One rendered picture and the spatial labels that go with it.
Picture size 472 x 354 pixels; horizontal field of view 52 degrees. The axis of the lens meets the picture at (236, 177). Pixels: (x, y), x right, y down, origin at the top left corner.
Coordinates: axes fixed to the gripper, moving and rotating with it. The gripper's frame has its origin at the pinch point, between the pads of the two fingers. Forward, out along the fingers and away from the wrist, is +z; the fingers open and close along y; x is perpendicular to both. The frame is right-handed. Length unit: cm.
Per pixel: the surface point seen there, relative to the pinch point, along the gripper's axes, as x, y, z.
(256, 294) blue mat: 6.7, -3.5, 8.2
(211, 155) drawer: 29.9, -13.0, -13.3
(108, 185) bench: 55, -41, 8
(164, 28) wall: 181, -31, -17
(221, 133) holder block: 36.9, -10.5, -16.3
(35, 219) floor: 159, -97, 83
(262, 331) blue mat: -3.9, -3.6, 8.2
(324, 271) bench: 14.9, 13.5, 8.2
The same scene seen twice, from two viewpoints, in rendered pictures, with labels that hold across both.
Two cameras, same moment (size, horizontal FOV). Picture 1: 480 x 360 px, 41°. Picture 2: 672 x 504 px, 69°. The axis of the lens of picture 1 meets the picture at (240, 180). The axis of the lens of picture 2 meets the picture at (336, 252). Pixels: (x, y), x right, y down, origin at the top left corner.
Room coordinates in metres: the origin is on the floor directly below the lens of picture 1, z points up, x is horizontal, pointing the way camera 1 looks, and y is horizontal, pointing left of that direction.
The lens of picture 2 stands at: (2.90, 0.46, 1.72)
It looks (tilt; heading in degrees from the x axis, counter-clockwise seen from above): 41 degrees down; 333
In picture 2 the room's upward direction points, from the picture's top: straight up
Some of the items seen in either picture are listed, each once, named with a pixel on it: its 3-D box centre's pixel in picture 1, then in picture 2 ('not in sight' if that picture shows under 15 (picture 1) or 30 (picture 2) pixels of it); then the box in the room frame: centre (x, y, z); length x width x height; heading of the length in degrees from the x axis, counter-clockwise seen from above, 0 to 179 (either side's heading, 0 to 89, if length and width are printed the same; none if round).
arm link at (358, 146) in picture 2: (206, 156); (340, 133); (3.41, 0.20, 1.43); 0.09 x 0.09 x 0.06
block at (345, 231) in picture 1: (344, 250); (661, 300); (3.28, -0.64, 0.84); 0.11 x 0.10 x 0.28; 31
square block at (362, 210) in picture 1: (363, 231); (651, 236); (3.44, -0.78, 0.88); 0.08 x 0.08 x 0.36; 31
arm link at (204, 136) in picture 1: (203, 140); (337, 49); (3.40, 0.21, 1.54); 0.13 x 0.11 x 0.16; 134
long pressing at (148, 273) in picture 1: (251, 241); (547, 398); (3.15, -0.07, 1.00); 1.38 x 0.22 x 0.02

● ● ● ●

Lines in the material above that include the string "looks" should be listed.

● Output for this task
Room coordinates in metres: the origin is on the floor directly below the lens of picture 1, z points up, x is horizontal, pointing the way camera 1 looks, and y is horizontal, pointing left of that direction.
It looks (tilt; heading in degrees from the x axis, counter-clockwise seen from above): 41 degrees down; 333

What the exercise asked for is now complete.